WORK INSTRUCTION → Your task is to copy each line of the material that includes "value".

====== DATA SECTION

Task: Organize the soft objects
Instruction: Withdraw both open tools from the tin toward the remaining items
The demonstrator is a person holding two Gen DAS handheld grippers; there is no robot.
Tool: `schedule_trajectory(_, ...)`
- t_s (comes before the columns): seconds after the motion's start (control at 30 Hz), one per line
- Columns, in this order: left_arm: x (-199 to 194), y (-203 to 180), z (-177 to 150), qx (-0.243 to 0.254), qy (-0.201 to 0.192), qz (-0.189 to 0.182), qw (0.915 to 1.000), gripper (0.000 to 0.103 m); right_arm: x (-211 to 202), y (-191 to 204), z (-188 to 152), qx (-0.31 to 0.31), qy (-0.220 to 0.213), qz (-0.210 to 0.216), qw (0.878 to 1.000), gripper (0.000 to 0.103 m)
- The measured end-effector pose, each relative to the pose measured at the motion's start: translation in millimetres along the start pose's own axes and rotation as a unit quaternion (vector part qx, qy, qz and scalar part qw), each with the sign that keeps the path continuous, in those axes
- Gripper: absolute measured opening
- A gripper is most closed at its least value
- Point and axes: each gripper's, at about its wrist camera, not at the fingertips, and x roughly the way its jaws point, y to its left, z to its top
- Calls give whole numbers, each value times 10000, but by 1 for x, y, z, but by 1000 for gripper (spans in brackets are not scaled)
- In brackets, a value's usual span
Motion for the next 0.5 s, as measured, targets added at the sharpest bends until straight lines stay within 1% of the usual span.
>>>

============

EXERCISE RESULT →
- A gripper is most closed at its least value
- Calls give whole numbers, each value times 10000, but by 1 for x, y, z, but by 1000 for gripper (spans in brackets are not scaled)
- In brackets, a value's usual span

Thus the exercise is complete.